Of the Denver group, half were children. They are from Columbia, Cuba, Nicaragua and Ecuador, where unrest has been especially violent recently and gangs run the streets.
“That’s what boggles my mind, these people have traveled 3,000 miles. It’s dizzying,” said Dave Neuhausel, pastor of mobilization for the Denver Community Church and director of Project Renew. “Their journey is unbelievable. Denver is actually the softest landing they’ve had.”
NOT A POLITICAL STUNT
Friday’s busload was not a political stunt by unhappy state leaders. It was a planned event which took a month to coordinate. A coalition of organizations helped provide the shelter including Casa de Paz, the City of Denver’s Office of Emergency Management, Denver Community Church and the American Friends Service Committee.
Weekly meetings ensured a smooth process.
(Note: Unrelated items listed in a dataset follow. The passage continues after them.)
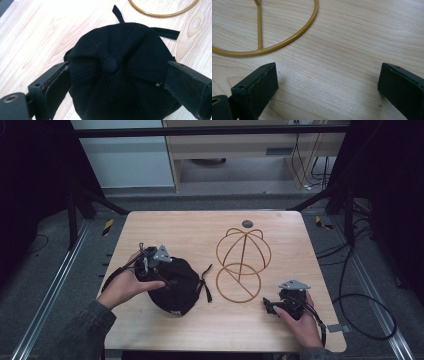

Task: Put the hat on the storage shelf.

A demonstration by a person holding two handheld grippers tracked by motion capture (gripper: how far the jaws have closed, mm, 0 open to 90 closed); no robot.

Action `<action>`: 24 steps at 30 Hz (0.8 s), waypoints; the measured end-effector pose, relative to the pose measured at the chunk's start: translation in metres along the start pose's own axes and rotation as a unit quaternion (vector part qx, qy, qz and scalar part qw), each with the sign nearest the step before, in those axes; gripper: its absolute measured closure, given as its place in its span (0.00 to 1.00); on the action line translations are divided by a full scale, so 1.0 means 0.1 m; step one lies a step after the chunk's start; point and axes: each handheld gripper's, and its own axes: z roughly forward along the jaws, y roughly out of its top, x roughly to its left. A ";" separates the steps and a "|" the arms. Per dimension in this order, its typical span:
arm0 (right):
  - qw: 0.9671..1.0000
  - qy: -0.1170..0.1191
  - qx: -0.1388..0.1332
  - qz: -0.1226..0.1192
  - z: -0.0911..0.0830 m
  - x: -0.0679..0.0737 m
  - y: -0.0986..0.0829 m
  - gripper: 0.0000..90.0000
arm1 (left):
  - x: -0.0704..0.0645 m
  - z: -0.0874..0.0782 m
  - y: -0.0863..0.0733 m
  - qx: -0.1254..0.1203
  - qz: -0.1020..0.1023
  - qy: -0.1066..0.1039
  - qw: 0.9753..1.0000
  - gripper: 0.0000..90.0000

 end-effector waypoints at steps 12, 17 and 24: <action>1.000 0.001 0.000 0.000 0.00 0.00 0.00 0.03 | 0.08 0.20 0.11 0.051 0.004 -0.023 0.998 0.16; 1.000 0.000 0.000 0.000 0.00 0.00 0.00 0.03 | 0.07 0.27 0.16 0.067 0.014 -0.026 0.997 0.26; 1.000 0.000 0.000 0.000 0.00 0.00 0.00 0.03 | 0.13 0.31 0.15 0.068 0.007 -0.024 0.997 0.45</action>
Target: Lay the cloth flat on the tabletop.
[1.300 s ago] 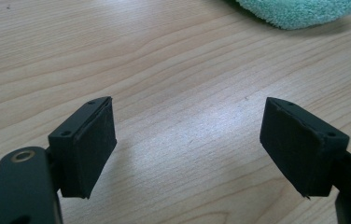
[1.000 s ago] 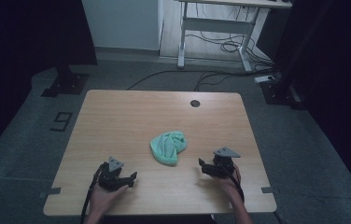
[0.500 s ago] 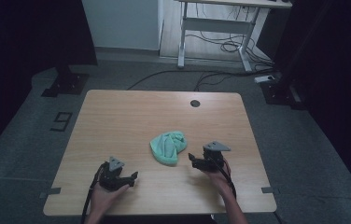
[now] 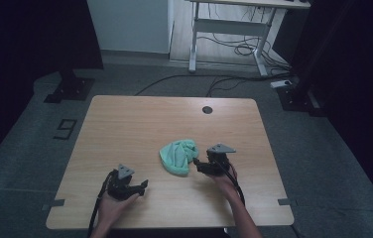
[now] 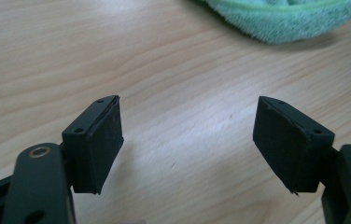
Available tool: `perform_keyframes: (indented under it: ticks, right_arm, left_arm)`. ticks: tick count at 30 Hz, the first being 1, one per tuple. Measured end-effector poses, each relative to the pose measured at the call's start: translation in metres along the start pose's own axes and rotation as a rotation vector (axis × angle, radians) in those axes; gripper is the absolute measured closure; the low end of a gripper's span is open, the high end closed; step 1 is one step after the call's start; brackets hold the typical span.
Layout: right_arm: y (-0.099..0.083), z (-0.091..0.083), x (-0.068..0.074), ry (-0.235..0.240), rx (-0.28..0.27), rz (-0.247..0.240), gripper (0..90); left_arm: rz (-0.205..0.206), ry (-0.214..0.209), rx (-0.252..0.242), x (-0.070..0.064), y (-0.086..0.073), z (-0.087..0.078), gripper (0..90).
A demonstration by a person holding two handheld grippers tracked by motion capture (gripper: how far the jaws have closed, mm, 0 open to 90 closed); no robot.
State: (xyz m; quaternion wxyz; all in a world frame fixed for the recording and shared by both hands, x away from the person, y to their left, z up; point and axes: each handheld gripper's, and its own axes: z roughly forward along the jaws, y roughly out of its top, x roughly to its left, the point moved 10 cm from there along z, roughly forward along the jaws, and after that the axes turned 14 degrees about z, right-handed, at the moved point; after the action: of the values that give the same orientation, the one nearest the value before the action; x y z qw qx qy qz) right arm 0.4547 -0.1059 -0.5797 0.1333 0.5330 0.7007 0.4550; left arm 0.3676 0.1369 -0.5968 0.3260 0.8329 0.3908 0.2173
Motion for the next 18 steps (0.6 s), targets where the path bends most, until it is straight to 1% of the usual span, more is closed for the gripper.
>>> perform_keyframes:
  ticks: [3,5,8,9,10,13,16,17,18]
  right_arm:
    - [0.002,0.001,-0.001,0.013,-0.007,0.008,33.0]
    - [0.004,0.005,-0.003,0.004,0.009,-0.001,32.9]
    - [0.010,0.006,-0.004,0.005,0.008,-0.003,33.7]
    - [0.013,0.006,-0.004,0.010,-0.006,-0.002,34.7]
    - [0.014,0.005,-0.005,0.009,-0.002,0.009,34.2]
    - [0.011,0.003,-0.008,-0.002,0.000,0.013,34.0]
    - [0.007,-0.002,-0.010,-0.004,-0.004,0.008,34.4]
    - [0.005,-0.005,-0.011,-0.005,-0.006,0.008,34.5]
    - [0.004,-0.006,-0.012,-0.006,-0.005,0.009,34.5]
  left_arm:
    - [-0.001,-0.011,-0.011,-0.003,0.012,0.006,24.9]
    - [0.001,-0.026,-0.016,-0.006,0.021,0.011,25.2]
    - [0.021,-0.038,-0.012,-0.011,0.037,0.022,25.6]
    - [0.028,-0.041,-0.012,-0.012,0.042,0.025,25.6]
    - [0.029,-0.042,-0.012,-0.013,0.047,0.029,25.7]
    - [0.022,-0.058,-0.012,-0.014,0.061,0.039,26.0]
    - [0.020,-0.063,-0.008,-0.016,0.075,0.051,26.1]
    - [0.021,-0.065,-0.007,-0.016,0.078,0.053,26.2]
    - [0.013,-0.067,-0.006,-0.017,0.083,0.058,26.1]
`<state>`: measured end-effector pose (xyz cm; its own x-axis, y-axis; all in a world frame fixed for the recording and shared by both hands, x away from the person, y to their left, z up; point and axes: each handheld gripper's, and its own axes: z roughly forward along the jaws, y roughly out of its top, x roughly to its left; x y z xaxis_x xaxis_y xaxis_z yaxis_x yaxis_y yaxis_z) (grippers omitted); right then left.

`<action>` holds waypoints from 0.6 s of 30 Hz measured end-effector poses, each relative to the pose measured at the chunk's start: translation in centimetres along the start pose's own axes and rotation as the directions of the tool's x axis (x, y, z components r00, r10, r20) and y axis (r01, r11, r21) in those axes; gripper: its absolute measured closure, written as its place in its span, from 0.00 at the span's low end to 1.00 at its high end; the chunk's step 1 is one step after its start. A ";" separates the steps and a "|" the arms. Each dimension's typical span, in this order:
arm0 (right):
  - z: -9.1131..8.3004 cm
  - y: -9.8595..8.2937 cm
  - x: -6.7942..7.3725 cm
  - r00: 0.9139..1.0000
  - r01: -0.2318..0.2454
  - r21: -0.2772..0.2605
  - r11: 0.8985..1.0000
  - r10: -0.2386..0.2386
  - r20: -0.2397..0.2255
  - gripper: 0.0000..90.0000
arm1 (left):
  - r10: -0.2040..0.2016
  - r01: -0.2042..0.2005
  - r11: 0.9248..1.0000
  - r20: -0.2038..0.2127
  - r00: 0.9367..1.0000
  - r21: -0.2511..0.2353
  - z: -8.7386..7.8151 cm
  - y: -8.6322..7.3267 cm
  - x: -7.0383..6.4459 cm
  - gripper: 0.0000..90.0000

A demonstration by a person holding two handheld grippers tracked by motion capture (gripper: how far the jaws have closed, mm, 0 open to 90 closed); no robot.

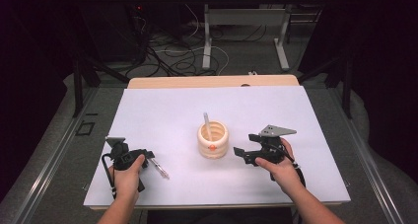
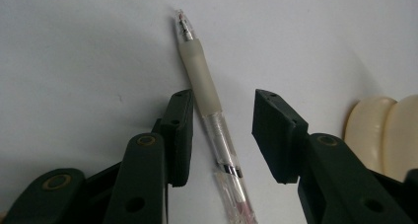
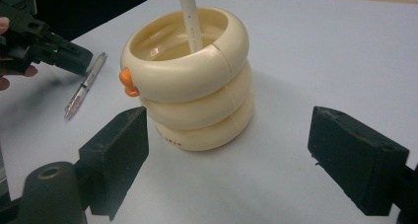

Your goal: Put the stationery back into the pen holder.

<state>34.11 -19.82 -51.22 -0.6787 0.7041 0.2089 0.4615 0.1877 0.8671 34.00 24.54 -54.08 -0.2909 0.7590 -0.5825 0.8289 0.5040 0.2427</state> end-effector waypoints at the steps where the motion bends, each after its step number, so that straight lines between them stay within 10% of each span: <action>1: 0.0 0.0 0.0 1.000 0.000 -0.003 1.000 0.000 0.000 0.17 | -0.008 0.008 1.000 0.001 1.000 0.003 0.1 0.0 0.1 0.67; 18: 0.1 -0.1 0.0 1.000 -0.004 -0.001 1.000 0.004 -0.001 0.17 | -0.120 0.120 0.993 0.007 0.993 -0.003 0.7 0.2 0.3 0.76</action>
<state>34.12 -19.78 -51.30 -0.6773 0.7043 0.2126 0.4634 0.1840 0.8668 34.41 24.64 -54.73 -0.3854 0.6901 -0.6126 0.7864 0.5929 0.1732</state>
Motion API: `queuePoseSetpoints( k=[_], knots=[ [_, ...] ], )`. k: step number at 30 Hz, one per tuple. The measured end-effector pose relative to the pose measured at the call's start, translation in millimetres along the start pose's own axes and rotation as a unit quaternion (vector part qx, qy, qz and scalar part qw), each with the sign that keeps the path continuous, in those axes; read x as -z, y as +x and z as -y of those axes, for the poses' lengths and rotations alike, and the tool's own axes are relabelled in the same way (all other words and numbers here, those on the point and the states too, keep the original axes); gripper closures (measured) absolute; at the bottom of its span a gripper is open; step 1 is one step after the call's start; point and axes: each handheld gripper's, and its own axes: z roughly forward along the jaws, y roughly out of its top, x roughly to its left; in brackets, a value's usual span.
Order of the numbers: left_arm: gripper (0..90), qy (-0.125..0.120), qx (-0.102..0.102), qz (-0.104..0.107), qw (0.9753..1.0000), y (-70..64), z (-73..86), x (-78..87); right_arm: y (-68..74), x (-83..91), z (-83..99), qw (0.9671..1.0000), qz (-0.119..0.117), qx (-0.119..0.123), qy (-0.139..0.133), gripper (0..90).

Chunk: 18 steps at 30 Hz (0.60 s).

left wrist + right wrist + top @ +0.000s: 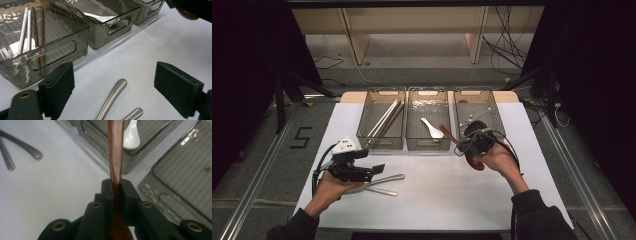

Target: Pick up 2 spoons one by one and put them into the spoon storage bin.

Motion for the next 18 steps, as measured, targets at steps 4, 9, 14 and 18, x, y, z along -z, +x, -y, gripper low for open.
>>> queuePoseSetpoints(
  k=[4,9,14,18],
  knots=[
    [16.1,-0.001,0.003,-0.002,1.0000,1.1,0.3,0.6,-1.2,-0.2,-16.6,0.9999,0.002,0.002,-0.013,82.8],
    [16.1,-0.001,0.003,-0.002,1.0000,1.1,0.4,0.8,-2.5,-3.8,-34.5,0.9997,0.003,0.000,-0.025,82.7],
    [16.1,-0.001,0.002,0.000,1.0000,0.4,0.3,0.8,-5.6,-10.2,-47.6,0.9996,0.006,-0.006,-0.028,82.8],
    [16.1,0.000,0.000,0.001,1.0000,0.2,0.5,0.7,-9.4,-12.4,-58.1,0.9993,0.007,-0.011,-0.036,82.7]
  ],
)
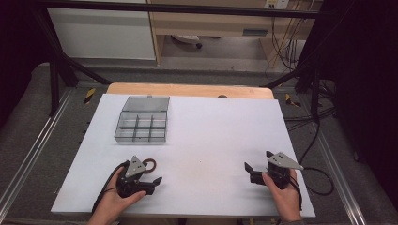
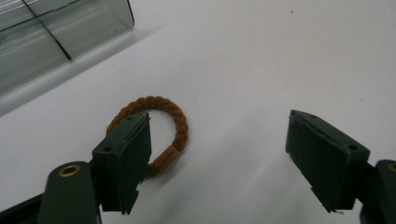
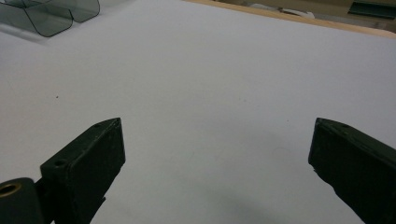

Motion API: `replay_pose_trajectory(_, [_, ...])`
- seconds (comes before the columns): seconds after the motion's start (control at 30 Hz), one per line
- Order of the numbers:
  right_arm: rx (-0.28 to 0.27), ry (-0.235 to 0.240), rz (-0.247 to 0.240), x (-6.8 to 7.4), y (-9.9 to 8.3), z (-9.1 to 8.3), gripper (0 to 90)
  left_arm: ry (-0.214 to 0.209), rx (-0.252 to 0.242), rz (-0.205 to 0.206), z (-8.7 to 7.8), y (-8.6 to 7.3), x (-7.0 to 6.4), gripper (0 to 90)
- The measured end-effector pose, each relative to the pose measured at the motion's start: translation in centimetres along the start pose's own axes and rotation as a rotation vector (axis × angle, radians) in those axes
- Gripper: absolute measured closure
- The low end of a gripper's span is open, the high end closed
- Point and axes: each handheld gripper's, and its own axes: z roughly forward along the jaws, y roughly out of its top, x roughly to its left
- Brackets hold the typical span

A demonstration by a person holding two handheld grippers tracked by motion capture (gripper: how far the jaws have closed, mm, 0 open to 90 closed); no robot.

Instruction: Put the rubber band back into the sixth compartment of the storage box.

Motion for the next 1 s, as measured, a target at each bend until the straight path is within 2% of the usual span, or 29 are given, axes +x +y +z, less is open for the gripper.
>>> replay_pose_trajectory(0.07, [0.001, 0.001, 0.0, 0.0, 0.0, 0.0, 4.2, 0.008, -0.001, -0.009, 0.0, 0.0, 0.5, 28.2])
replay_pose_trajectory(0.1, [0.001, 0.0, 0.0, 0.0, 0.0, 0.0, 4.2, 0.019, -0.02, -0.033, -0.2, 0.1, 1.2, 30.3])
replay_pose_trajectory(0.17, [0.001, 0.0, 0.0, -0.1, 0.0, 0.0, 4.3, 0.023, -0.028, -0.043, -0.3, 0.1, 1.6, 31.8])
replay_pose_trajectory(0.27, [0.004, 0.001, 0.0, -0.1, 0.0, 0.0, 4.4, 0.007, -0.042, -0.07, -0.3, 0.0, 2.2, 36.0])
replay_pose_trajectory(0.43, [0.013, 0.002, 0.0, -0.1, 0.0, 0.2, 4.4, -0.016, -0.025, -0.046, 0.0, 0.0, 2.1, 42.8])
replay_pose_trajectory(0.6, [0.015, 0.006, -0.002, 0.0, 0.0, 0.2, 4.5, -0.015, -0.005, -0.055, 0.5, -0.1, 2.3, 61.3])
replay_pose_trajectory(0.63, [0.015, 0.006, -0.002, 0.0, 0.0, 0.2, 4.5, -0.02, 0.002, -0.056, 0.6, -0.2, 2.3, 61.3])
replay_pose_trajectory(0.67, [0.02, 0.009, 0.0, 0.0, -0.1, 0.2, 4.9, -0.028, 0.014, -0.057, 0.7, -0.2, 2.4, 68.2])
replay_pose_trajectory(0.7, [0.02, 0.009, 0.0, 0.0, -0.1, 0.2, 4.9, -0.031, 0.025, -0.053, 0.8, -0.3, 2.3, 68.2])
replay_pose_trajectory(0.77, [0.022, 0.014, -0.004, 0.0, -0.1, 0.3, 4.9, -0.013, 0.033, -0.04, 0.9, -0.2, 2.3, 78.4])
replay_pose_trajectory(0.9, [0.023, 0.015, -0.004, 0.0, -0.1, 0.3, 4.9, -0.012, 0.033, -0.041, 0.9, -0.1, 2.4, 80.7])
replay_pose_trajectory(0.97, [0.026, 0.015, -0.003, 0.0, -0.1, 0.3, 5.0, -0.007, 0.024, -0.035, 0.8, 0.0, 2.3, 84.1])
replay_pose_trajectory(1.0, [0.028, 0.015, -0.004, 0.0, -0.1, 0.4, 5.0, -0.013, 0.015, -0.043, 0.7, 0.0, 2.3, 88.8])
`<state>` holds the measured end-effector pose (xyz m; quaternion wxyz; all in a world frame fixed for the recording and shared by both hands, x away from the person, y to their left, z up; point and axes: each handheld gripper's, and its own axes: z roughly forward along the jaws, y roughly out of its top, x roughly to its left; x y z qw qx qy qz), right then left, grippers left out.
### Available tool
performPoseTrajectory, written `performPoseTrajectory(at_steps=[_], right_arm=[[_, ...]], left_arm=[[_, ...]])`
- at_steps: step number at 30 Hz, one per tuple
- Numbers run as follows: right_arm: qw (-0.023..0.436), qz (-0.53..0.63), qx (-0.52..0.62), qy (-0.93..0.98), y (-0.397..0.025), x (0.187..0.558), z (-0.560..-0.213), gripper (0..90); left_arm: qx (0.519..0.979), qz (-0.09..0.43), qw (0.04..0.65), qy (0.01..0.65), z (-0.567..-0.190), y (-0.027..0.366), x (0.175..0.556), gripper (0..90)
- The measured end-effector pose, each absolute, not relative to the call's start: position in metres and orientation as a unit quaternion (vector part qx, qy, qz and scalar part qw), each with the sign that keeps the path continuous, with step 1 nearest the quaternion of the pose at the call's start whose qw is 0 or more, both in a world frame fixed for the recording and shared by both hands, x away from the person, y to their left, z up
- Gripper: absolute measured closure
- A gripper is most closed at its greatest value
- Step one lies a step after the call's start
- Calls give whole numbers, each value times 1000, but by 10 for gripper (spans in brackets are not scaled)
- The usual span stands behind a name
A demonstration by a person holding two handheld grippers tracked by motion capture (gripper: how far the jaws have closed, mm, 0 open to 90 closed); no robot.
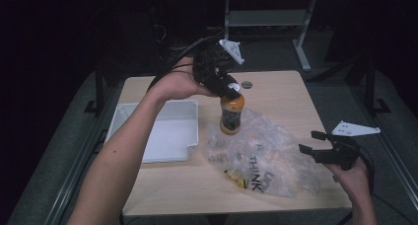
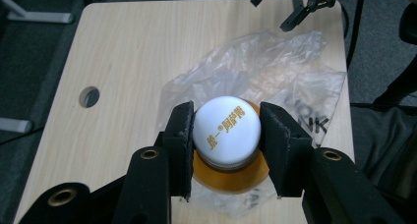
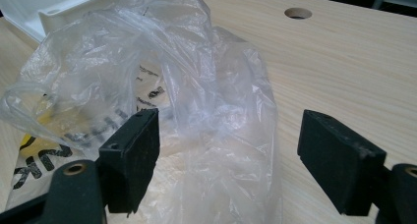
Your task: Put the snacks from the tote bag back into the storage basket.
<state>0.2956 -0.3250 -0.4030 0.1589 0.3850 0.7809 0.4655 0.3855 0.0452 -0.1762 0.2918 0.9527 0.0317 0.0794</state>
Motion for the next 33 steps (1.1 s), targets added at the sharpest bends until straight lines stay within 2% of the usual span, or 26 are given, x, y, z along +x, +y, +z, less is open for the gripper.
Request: performPoseTrajectory(at_steps=[10,33], right_arm=[[162,463,386,782,-326,295,-403,231],[162,458,387,784,-323,295,-405,231]], left_arm=[[950,87,294,58,-174,74,387,588],[948,99,279,118,-198,143,389,588]])
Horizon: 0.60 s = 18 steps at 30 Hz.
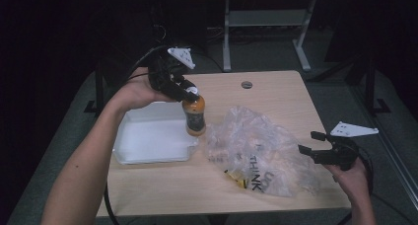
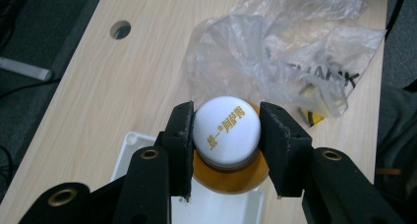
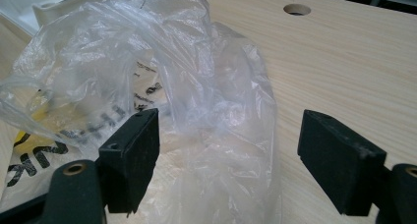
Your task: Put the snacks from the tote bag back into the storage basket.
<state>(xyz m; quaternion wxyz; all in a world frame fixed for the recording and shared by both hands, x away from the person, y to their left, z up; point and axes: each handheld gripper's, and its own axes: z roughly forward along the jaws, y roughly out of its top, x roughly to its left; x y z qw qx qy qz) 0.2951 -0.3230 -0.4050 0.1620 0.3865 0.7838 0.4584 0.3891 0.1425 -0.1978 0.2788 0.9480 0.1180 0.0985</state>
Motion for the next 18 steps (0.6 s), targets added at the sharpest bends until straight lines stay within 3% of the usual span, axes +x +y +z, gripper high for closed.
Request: performPoseTrajectory(at_steps=[18], right_arm=[[161,455,387,785,-322,297,-406,231]], left_arm=[[945,103,271,152,-215,181,392,588]])
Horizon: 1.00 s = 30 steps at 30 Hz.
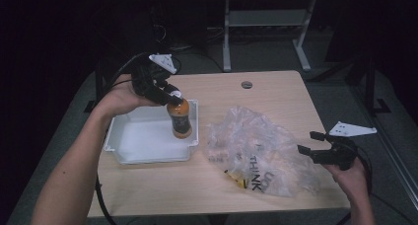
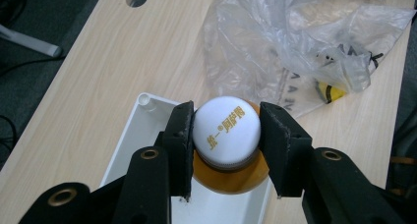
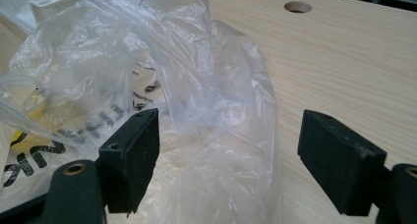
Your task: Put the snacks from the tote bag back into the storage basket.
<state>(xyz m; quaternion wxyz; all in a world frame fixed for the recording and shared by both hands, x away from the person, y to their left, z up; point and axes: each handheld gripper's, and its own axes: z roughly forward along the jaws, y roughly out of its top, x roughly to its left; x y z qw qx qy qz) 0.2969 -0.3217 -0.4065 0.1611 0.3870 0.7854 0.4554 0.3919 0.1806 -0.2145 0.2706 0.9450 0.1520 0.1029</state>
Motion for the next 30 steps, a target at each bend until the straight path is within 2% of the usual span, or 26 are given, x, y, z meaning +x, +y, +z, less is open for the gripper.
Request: performPoseTrajectory(at_steps=[30], right_arm=[[160,451,388,788,-322,297,-409,232]], left_arm=[[945,93,264,172,-257,184,403,588]])
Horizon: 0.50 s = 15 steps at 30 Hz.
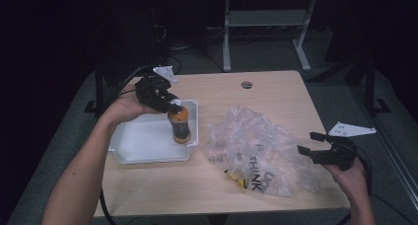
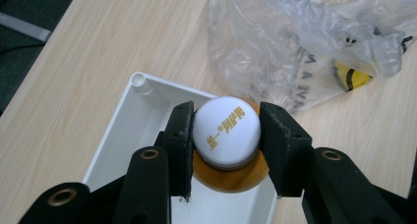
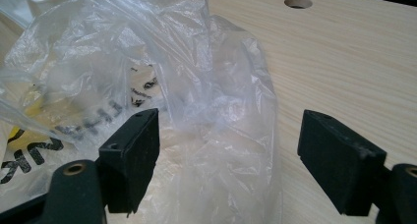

“The city and county have been proactive to ensure large groups of people are not left on the street corners,” Mikayla Ortega, spokesperson for the Office of Emergency Management, said. “That would create a humanitarian crisis, so ensuring they have the opportunity to land in a safe place and connect to resources was our goal.”
Local non-profit organizations are hoping for funds from the Federal Emergency Management Agency’s (FEMA) Emergency Food and Shelter program to help with the influx of migrants they’ve been having, and will likely to continue to see. For the fiscal year 2022, which ended last month, $150 million was appropriated to organizations providing humanitarian assistance to individuals and families.
GYM LIFE
In the old gym Friday morning, weary parents and children of all ages dressed in sweats and orange clogs, sandals – most with socks – and knit beanies had their first Colorado meal. They ate around tables placed in a makeshift dining area just below a basketball net. On the other side of the gym, under what was once an opposing team’s net, 50 cots with blankets dotted the arc where athletes throw three-pointers.
One curious toddler walked across the gym floor toward the front door with a banana in his hand, looking over his shoulder to see his parents were watching before his dad caught up to him and wiped his face.
When Milena and her family finally reached Juarez on foot, they crossed into El Paso. They could see U.S. Customs and Border Patrol agents in the distance and waited for them to find them so that they could turn themselves in.
“My biggest fear was that after what we went through, we would be turned around at the border,” she said as Mateo pushed his truck across the wooden basketball court. “I would like to say thank you so much for receiving us the minute we arrived in the United States. We are all human beings and that has been recognized.”